# 电子表格下一步操作预测评估基准与框架

- 来源：HuggingFace Daily Papers（社区热门论文）
- 发布时间：2026-06-11 08:00
- AIHOT 分数：38
- AIHOT 链接：https://aihot.virxact.com/items/cmqjhshag03g9slmhvkfdtzxv
- 原文链接：https://arxiv.org/abs/2606.13802

## AI 摘要

针对电子表格中预测用户后续操作的功能缺失，该研究提出新的评估基准。手动从公开语料库整理52个操作序列（共计12K条操作），通过参数化启发式与LLM精炼生成。在线评估方法在每个用户操作后要求模型进行预测，接受或拒绝预测结果，接受则更新后续操作，直至目标电子表格达成。基线预测器涵盖零样本LLM、微调SLM与经典模型。实验分析了已保存操作与假阳性、效率、用户画像、触发条件和上下文等关键属性。

## 正文

Predictive code completion greatly accelerates how quickly developers work. In spreadsheets, despite being much more common, such auto-completion features are virtually non-existent. To address this gap, we introduce a benchmark for systems that observe a sequence of user actions in a spreadsheet and predict future actions.

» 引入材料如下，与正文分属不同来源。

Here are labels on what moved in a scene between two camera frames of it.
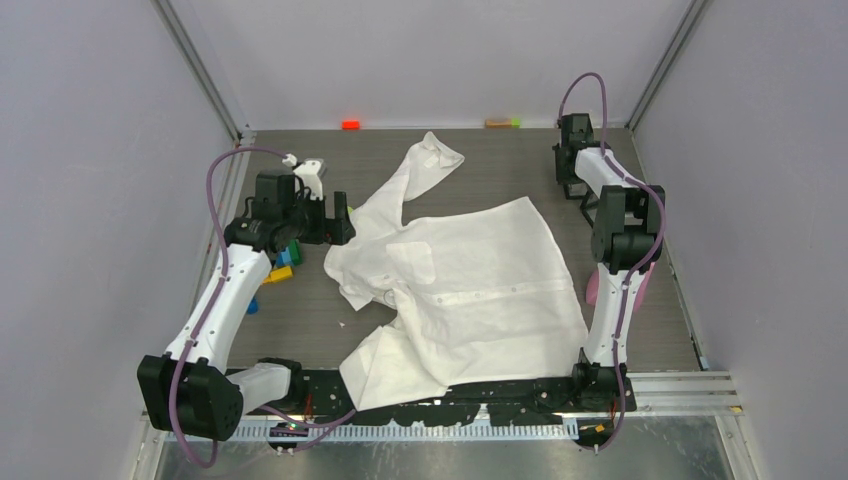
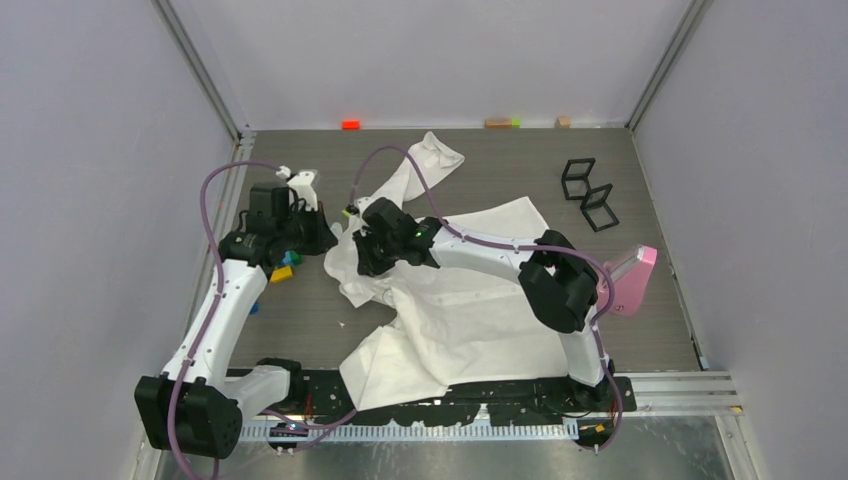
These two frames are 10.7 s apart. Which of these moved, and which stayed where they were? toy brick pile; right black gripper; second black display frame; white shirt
Moved: right black gripper
Stayed: toy brick pile; second black display frame; white shirt

Two challenges are (1) the absence of edit histories in public spreadsheet corpora and (2) the complex space of spreadsheet actions (spatial, temporal, composite). To address (1), we manually curate 52 sequences of 12K actions that recreate spreadsheets from public corpora, seeded by parametrized heuristics and LLM refinement. To address (2), we propose an online evaluation that expects a prediction after each user action, accepts or rejects that prediction, updates the future actions upon acceptance, and repeats this until the target spreadsheet is obtained. We use multiple baseline predictors (including zero-shot LLMs, fine-tuned SLMs, and classical models) and analyze different properties that our benchmark teaches us, including but not limited to: properties of saved actions and false positives, efficiency, effect of user profiles, effect of triggers, and effect of context.